QR Code Parking / Payment Scam Script
This scam combines fake QR code stickers placed over legitimate parking payment signs with text messages sent directly to drivers, both leading to a convincing but fraudulent parking payment page. The urgency of an approaching fine encourages you to enter payment details quickly without checking whether the page belongs to the real parking operator. Rather than paying for parking, you hand over your full card number, expiry date, security code, and billing details directly to a scammer. The most important step is to pay through the official parking app or a trusted number, not by scanning a code on-site.
Last reviewed: 1 June 2026
Sanitized example messages
Illustrative, sanitized examples. Personal details are replaced with placeholders such as [phone number] and [fake link].
PARKING NOTICE: Your session at [location] requires payment. Scan the QR code on this notice to pay online and avoid a penalty charge: [fake link]

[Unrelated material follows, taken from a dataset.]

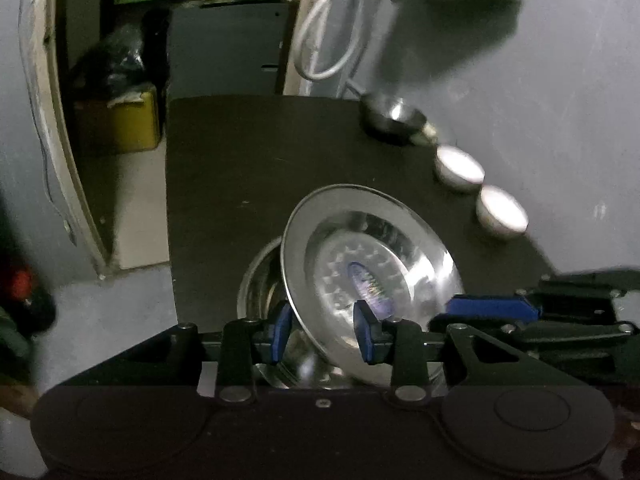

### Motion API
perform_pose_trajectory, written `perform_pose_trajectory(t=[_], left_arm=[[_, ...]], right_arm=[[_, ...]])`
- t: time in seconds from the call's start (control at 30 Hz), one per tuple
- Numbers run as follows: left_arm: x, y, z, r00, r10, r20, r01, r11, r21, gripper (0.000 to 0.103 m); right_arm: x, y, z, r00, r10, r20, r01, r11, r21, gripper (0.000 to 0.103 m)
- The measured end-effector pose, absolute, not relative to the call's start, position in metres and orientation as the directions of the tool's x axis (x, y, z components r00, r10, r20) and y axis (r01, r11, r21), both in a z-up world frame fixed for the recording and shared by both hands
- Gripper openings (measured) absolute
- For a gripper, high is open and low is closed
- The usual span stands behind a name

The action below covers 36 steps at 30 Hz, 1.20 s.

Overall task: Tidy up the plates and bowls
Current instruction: 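Lower the sticker plate onto the stacked plates and open the left gripper, then move the left gripper toward the small steel bowl with a handle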

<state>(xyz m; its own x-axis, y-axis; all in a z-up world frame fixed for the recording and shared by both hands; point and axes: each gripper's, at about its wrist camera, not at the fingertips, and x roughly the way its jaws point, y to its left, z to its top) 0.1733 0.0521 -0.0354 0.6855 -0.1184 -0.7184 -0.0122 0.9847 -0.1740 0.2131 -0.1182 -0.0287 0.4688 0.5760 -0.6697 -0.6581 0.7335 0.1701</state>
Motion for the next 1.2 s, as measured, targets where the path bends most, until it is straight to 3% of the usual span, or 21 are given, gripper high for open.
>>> perform_pose_trajectory(t=[0.23,0.4,0.57,0.9,1.07,1.2], left_arm=[[0.167,0.067,-0.033,0.679,-0.092,-0.728,-0.092,0.974,-0.209,0.036],[0.162,0.082,-0.023,0.711,-0.06,-0.7,-0.145,0.963,-0.229,0.051],[0.162,0.084,-0.02,0.723,-0.048,-0.689,-0.156,0.96,-0.231,0.076],[0.169,0.07,-0.021,0.713,-0.068,-0.697,-0.125,0.967,-0.222,0.089],[0.177,0.061,-0.023,0.693,-0.051,-0.72,-0.124,0.974,-0.188,0.098],[0.184,0.055,-0.022,0.679,-0.044,-0.733,-0.113,0.98,-0.164,0.102]], right_arm=[[0.206,-0.116,-0.025,0.448,0.61,-0.654,-0.675,0.71,0.2,0.021],[0.211,-0.123,-0.024,0.465,0.607,-0.645,-0.649,0.729,0.218,0.024],[0.216,-0.131,-0.026,0.487,0.593,-0.641,-0.617,0.753,0.228,0.042],[0.217,-0.138,-0.031,0.504,0.57,-0.649,-0.579,0.781,0.235,0.061],[0.22,-0.146,-0.035,0.514,0.55,-0.658,-0.54,0.804,0.25,0.086],[0.225,-0.158,-0.041,0.526,0.532,-0.664,-0.494,0.826,0.271,0.094]])
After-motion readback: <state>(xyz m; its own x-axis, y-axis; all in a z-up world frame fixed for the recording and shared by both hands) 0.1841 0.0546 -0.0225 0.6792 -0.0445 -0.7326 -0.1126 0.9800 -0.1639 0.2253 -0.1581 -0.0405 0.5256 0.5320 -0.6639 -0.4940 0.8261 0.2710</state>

Your parking at [car park] expires in 15 minutes. Pay now to extend your session: [fake link]. Failure to pay may result in a [amount] fine.
Important: the parking machine at this bay is temporarily out of service. Please pay via QR code: [fake link]. Thank you for your patience.
Hi, we noticed your vehicle is parked at [location]. To avoid a [amount] fine, please complete payment of [amount] at: [fake link]
What the scammer wants
To capture full card details — number, expiry, CVV, and billing postcode — on a realistic-looking fake parking payment page, using the urgency of an imminent fine as motivation.
Red flags in the message
- QR code sticker applied over the original on a parking machine or meter
- Payment page does not match the official car park operator's domain
- Unsolicited text about a parking session you may not have started
- Page asks for card details rather than redirecting to a known payment provider
- No printed receipt option or official branding on the payment page
A safe response
Check the QR code sticker carefully — if it is peeling, misaligned, or covers existing markings, do not scan it. Use the official parking app or a machine to pay, or call the car park operator's number on the signs.
What not to send
- Card details including CVV on an unverified page
- Billing address or postcode
- Any payment via a QR code of uncertain origin
What to do if you already replied
- Contact your bank immediately if card details were entered
- Report the fake QR code to the car park operator and local authorities
- Monitor your statement for unexpected charges
Evidence to preserve
- Screenshot the full message or call details
- Note the sender number, email, or profile
- Save any links (without clicking) and payment details
- Record dates and times
Frequently asked questions
I got a text about a parking fine right after I parked — is that normal?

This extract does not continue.